AsianAve.com
- Website type: Social networking service
- Founded: 1997; 29 years ago
- Headquarters: 205 Hudson Street, 6th Floor New York City, New York, {{{location_country}}}
- Owner: Urban One
- Current status: Redirected to BlackPlanet

= AsianAve =

Social networking service

AsianAve or Asian Avenue was a social networking service that focused on Asian Americans. The platform was shut down and the URL now redirects to its sister site, BlackPlanet.

== History ==
Originally named AsianAvenue (or Asian Avenue), the site was launched on July 21, 1997 by co-founders Benjamin Sun, Peter Chen, Grace Chang, Michael Montero, and Calvin Wong. By 1998, The New York Times described it as "unusually successful" despite being "run out of an apartment", having hit five million page views from 50,000 users.

Members were politically active, protesting an MSNBC headline for the 1998 Winter Olympics reading "American beats out Kwan", referring to U.S. Olympic teammates Tara Lipinski and Michelle Kwan. In 1999, members protested an ad for SKYY vodka showing a partly dressed white woman being served by a woman in a Mandarin dress and chopsticks in her hair, which the protesters said perpetuated racial stereotypes. After some 300 postings on Asian Avenue were forwarded to SKYY, the company agreed to stop using the ad.

The site received over 70,000 unique visitor hits in August 2000. At its peak, there were over 2 million users with more than 5000 online at any time. Robert X. Cringely claimed in 2000 that Asian Avenue had more members than BlackPlanet, a Community Connect sister site.

Fine Line Features chose the site for an exclusive interview with Chinese NBA star Yao Ming to promote its documentary The Year of the Yao. One writer characterized it "mainly an Internet dating site" In 2003, Darrell Hamamoto used an interview on the site to attract male talent for his adult film Skin to Skin, using the "unheard of" pairing of an Asian-American male performer with Asian-American woman.

At one point the site made various previously free features available only to premium users, which hurt the site's popularity.
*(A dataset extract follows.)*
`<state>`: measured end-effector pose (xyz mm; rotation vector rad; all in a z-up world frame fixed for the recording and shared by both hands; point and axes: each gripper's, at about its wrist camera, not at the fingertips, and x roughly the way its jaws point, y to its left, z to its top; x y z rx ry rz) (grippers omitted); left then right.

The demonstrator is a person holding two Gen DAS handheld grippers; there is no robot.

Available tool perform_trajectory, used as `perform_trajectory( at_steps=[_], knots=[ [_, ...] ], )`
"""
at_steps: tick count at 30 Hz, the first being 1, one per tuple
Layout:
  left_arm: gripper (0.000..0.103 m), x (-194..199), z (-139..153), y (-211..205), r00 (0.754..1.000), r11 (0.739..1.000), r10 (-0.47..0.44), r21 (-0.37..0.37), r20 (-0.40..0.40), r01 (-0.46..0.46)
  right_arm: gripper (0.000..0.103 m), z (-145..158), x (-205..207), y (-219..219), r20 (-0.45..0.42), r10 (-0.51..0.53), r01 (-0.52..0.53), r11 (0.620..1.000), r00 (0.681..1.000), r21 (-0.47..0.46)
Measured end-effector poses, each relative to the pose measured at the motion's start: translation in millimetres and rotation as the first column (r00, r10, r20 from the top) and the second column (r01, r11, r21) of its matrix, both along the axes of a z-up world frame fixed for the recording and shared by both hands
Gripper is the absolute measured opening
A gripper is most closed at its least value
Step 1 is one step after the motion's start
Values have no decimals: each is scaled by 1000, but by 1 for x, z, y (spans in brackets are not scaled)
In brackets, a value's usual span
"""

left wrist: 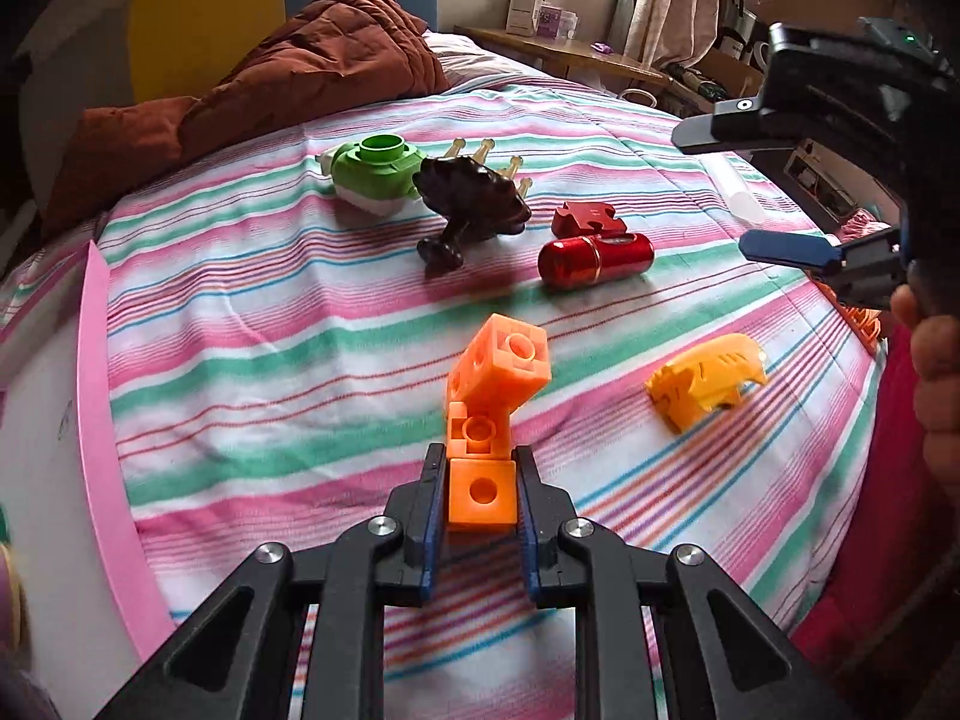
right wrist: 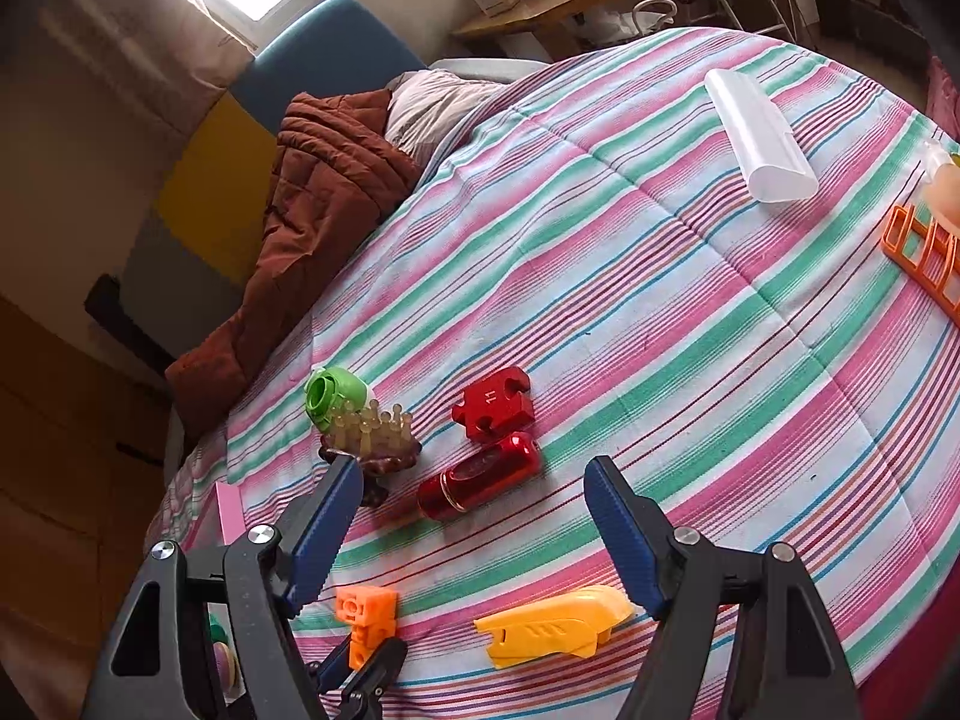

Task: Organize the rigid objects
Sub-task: 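Lift the orange blocks with the left gripper while the right gripper grasps the yellow cutter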

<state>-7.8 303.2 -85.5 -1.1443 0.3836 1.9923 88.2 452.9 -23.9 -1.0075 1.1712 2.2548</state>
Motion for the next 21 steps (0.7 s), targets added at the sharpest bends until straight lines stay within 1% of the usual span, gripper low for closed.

On October 31, 2005, the website relaunched the social network features. As of April 2007, there were 1.4 million registered users with fewer than 100 online at any given time.

Partners include party promoters (Synergy), film festivals (Toronto Reel Asian International Film Festival, Asian American International Film Festival), media (AngryAsianMan.com, AZN TV) and many more. Music artists, such as Notorious MSG, Far*East Movement, and Magnetic North have gained popularity from their exposure on AsianAve.com. In 2010, Monster.com announced a co-branded partnership with Asian Avenue. Based on a small questionnaire members filled out when signing up for a membership, Monster generated a list of potential job openings and interests, which was displayed after users signed into AsianAvenue.

In October 2007, U.S. presidential candidate Barack Obama created profiles on AsianAve as well as sister sites BlackPlanet, MiGente.com and Glee.com.

AsianAvenue allowed users to see who visited their profiles, in contrast to Facebook, where browsing is entirely private. Members can view a list of members that have looked at their site on their main profile page.

The site was shut down and the URL is now redirected to its sister site, BlackPlanet.